## What you should do
Reproduce the data exactly as given, except for any images.
Start of Dataset content
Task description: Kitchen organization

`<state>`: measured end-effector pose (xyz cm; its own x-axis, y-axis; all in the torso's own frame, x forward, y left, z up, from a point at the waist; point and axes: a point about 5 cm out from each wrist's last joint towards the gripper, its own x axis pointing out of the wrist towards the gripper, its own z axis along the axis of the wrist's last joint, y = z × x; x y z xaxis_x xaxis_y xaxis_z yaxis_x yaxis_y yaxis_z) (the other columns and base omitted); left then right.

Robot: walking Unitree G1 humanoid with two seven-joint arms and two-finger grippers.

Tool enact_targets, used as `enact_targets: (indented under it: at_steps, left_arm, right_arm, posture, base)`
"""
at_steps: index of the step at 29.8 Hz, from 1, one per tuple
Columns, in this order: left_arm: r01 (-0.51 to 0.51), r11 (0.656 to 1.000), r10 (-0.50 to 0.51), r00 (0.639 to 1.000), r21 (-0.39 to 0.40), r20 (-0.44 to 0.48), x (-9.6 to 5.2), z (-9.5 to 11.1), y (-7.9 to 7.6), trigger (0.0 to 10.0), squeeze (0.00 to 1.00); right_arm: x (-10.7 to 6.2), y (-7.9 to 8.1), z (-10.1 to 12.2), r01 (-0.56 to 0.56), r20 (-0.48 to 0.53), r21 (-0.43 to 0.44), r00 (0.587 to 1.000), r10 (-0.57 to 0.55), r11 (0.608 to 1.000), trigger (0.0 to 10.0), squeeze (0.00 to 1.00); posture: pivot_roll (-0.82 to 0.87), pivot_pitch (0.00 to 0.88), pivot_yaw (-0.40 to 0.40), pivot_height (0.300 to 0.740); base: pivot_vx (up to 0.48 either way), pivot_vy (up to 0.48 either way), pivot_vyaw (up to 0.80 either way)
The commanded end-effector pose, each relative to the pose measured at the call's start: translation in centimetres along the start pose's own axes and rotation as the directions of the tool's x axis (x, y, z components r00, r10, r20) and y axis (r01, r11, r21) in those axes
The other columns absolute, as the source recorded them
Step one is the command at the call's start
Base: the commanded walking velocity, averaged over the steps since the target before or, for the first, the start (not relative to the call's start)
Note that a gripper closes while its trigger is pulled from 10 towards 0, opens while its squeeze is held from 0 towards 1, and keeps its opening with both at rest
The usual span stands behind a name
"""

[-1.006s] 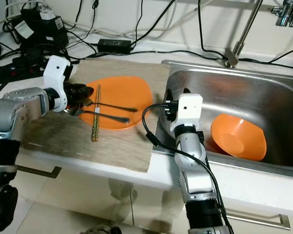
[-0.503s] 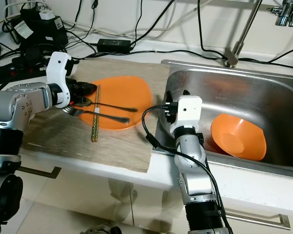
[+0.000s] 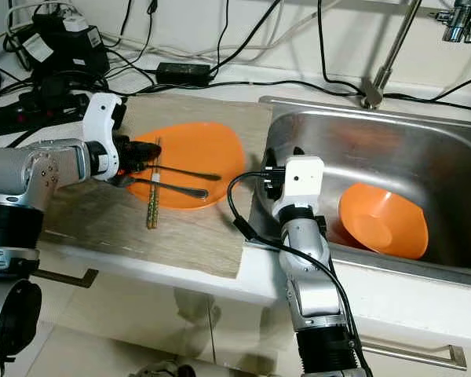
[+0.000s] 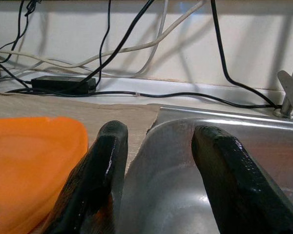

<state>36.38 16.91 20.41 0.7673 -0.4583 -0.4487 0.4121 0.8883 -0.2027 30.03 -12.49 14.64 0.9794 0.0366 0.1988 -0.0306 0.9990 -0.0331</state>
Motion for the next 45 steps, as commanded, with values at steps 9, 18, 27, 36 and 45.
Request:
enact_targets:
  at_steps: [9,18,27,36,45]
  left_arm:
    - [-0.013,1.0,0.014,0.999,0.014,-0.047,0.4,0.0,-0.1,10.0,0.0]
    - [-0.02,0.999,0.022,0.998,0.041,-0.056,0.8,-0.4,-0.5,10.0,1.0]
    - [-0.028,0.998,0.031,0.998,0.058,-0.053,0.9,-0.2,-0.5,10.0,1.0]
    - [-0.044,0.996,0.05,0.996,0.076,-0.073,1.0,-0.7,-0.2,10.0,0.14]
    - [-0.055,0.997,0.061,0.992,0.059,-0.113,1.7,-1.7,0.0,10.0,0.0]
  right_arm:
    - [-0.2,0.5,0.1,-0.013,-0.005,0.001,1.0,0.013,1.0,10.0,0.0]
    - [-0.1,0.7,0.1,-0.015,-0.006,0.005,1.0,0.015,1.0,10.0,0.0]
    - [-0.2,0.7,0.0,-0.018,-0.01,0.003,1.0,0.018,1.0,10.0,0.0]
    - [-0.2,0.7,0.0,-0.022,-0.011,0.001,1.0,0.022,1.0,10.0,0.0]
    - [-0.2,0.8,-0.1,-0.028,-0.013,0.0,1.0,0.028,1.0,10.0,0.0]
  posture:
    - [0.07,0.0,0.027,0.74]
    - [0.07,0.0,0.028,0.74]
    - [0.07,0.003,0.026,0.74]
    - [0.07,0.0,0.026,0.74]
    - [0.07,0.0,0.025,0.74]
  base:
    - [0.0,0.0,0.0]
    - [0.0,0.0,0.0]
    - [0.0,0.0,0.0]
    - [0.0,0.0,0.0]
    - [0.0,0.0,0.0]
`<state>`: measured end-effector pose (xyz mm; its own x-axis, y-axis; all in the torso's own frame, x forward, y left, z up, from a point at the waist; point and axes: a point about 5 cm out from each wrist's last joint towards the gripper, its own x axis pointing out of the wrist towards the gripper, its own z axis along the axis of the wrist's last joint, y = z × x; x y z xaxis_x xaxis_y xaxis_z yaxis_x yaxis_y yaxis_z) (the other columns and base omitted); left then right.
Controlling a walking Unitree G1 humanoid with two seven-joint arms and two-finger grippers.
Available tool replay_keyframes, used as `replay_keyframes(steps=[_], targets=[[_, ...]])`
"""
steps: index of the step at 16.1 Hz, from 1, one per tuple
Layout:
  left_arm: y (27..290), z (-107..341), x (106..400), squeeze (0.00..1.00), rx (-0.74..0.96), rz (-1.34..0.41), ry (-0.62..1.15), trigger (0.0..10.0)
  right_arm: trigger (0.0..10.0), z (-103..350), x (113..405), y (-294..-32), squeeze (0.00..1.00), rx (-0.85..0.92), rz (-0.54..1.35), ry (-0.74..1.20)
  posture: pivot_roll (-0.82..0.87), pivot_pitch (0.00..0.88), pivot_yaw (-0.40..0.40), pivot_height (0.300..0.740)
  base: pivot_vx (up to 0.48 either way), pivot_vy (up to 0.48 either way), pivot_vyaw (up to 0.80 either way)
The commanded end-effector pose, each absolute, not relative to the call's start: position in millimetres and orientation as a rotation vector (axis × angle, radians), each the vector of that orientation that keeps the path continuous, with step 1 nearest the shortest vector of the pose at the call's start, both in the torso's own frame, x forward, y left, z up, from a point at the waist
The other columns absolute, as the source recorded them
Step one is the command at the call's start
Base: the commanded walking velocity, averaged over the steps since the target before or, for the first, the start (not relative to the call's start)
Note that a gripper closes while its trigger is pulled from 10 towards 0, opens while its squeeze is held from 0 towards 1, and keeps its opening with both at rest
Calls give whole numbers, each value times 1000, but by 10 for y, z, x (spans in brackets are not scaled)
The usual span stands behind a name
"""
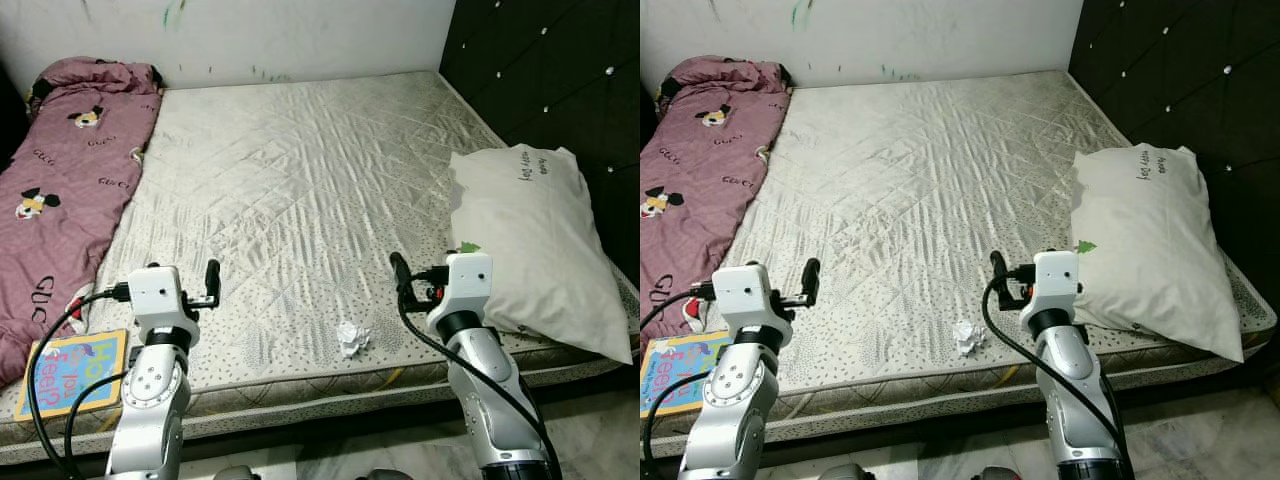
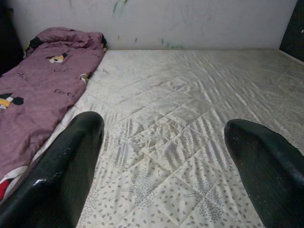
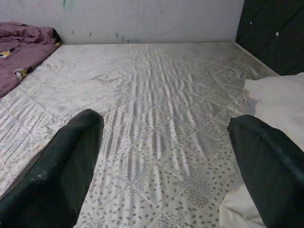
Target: Clean up the room
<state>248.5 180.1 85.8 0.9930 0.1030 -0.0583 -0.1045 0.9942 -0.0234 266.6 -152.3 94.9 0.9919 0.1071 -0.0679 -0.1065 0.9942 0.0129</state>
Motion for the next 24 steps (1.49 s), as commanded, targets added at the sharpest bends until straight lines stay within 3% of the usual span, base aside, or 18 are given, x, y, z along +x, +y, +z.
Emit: replay_keyframes(steps=[1,12,23,24], targets=[[1808,871,2482,0,-18,112,59,10000,10000,1016,2663,-1516,0,10,117,44,18,0,14,712,0,0,0],[1803,871,2485,0,-20,114,65,10000,10000,1026,2665,-1513,0,14,119,45,18,0,14,567,0,0,0],[1819,862,2475,0,-29,133,72,10000,10000,1023,2663,-1478,0,18,154,55,20,0,7,562,0,0,0],[1821,861,2474,0,-30,133,74,10000,10000,1027,2661,-1466,0,24,164,50,19,0,7,547,0,0,0]])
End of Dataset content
## Result of the exercise
Task description: Kitchen organization

`<state>`: measured end-effector pose (xyz cm; its own x-axis, y-axis; all in the torso's own frame, x forward, y left, z up, from a point at the waist; point and axes: a point about 5 cm out from each wrist's last joint towards the gripper, its own x axis pointing out of the wrist towards the gripper, its own z axis along the axis of the wrist's last joint, y = z × x; x y z xaxis_x xaxis_y xaxis_z yaxis_x yaxis_y yaxis_z) (the other columns and base omitted); left then right.

Robot: walking Unitree G1 humanoid with two seven-joint arms and two-finger grippers.

Tool enact_targets, used as `enact_targets: (indented under it: at_steps, left_arm, right_arm, posture, base)`
"""
at_steps: index of the step at 29.8 Hz, from 1, one per tuple
Columns, in this order: left_arm: r01 (-0.51 to 0.51), r11 (0.656 to 1.000), r10 (-0.50 to 0.51), r00 (0.639 to 1.000), r21 (-0.39 to 0.40), r20 (-0.44 to 0.48), x (-9.6 to 5.2), z (-9.5 to 11.1), y (-7.9 to 7.6), trigger (0.0 to 10.0), squeeze (0.00 to 1.00); right_arm: x (-10.7 to 6.2), y (-7.9 to 8.1), z (-10.1 to 12.2), r01 (-0.56 to 0.56), r20 (-0.48 to 0.53), r21 (-0.43 to 0.44), r00 (0.587 to 1.000), r10 (-0.57 to 0.55), r11 (0.608 to 1.000), trigger (0.0 to 10.0), squeeze (0.00 to 1.00); posture: pivot_roll (-0.82 to 0.87), pivot_pitch (0.00 to 0.88), pivot_yaw (-0.40 to 0.40), pivot_height (0.300 to 0.740); base: pivot_vx (up to 0.48 either way), pivot_vy (up to 0.48 either way), pivot_vyaw (up to 0.80 either way)
The commanded end-effector pose, each relative to the pose measured at the call's start: translation in centimetres along the start pose's own axes and rotation as the directions of the tool's x axis (x, y, z components r00, r10, r20) and y axis (r01, r11, r21) in those axes
The other columns absolute, as the source recorded them
Step one is the command at the call's start
Base: the commanded walking velocity, averaged over the steps since the target before or, for the first, the start (not relative to the call's start)
Note that a gripper closes while its trigger is pulled from 10 towards 0, opens while its squeeze is held from 0 towards 1, and keeps its opening with both at rest
The usual span stands behind a name
"""

[-1.006s] 
[-0.503s] 
[+0.000s] 
[+0.000s] 

<state>36.38 16.91 20.41 0.7673 -0.4583 -0.4487 0.4121 0.8883 -0.2027 30.03 -12.49 14.64 0.9794 0.0366 0.1988 -0.0306 0.9990 -0.0331</state>
Motion for the next 45 steps, as commanded, with values at steps 9, 18, 27, 36 and 45.
Request:
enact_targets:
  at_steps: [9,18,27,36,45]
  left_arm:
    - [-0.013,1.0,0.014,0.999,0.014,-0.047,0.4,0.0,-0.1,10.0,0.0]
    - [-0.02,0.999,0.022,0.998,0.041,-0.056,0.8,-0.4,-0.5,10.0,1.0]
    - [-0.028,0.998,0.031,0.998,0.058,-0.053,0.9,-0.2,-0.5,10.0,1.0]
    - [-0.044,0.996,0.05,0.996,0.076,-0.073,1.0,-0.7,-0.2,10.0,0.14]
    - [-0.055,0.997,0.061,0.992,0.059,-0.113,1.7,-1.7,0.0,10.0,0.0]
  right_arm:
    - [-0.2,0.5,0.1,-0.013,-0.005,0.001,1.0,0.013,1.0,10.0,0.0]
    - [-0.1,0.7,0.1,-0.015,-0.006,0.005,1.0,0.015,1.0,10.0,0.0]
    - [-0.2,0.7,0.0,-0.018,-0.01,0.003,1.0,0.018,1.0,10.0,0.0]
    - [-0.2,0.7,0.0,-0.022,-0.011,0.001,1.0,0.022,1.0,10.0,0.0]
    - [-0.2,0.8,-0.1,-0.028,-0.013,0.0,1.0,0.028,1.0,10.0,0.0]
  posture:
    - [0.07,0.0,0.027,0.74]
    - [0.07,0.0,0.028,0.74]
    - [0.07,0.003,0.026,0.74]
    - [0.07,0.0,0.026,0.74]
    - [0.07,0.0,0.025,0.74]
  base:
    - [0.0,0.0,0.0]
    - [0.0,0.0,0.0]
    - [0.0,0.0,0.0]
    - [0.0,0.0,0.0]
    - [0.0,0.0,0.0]
`<state>`: measured end-effector pose (xyz mm; its own x-axis, y-axis; all in the torso's own frame, x forward, y left, z up, from a point at the waist; point and axes: a point about 5 cm out from each wrist's last joint towards the gripper, its own x axis pointing out of the wrist towards the gripper, its own z axis along the axis of the wrist's last joint, y = z × x; x y z xaxis_x xaxis_y xaxis_z yaxis_x yaxis_y yaxis_z) (the other columns and base omitted); left then right.
Controlling a walking Unitree G1 humanoid with two seven-joint arms and two-finger grippers.
Available tool replay_keyframes, used as `replay_keyframes(steps=[_], targets=[[_, ...]])`
"""
steps: index of the step at 16.1 Hz, from 1, one per tuple
Layout:
  left_arm: y (27..290), z (-107..341), x (106..400), squeeze (0.00..1.00), rx (-0.74..0.96), rz (-1.34..0.41), ry (-0.62..1.15), trigger (0.0..10.0)
  right_arm: trigger (0.0..10.0), z (-103..350), x (113..405), y (-294..-32), squeeze (0.00..1.00), rx (-0.85..0.92), rz (-0.54..1.35), ry (-0.74..1.20)
  posture: pivot_roll (-0.82..0.87), pivot_pitch (0.00..0.88), pivot_yaw (-0.40..0.40), pivot_height (0.300..0.740)
  base: pivot_vx (up to 0.48 either way), pivot_vy (up to 0.48 either way), pivot_vyaw (up to 0.80 either way)
The commanded end-effector pose, each absolute, not relative to the call's start: position in millimetres and orientation as a rotation vector (axis × angle, radians), each the vector of that orientation that keeps the path continuous, with step 1 nearest the shortest vector of the pose at the call's start, both in the torso's own frame, x forward, y left, z up, from a point at the waist
The other columns absolute, as the source recorded them
Step one is the command at the call's start
Base: the commanded walking velocity, averaged over the steps since the target before or, for the first, the start (not relative to the call's start)
Note that a gripper closes while its trigger is pulled from 10 towards 0, opens while its squeeze is held from 0 towards 1, and keeps its opening with both at rest
Calls give whole numbers, each value times 1000, but by 10 for y, z, x (spans in brackets are not scaled)
The usual span stands behind a name
"""
Target: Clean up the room
<state>248.5 180.1 85.8 0.9930 0.1030 -0.0583 -0.1045 0.9942 -0.0234 266.6 -152.3 94.9 0.9919 0.1071 -0.0679 -0.1065 0.9942 0.0129</state>
Motion for the next 24 steps (1.49 s), as commanded, targets added at the sharpest bends until straight lines stay within 3% of the usual span, base aside, or 18 are given, x, y, z along +x, +y, +z.
Emit: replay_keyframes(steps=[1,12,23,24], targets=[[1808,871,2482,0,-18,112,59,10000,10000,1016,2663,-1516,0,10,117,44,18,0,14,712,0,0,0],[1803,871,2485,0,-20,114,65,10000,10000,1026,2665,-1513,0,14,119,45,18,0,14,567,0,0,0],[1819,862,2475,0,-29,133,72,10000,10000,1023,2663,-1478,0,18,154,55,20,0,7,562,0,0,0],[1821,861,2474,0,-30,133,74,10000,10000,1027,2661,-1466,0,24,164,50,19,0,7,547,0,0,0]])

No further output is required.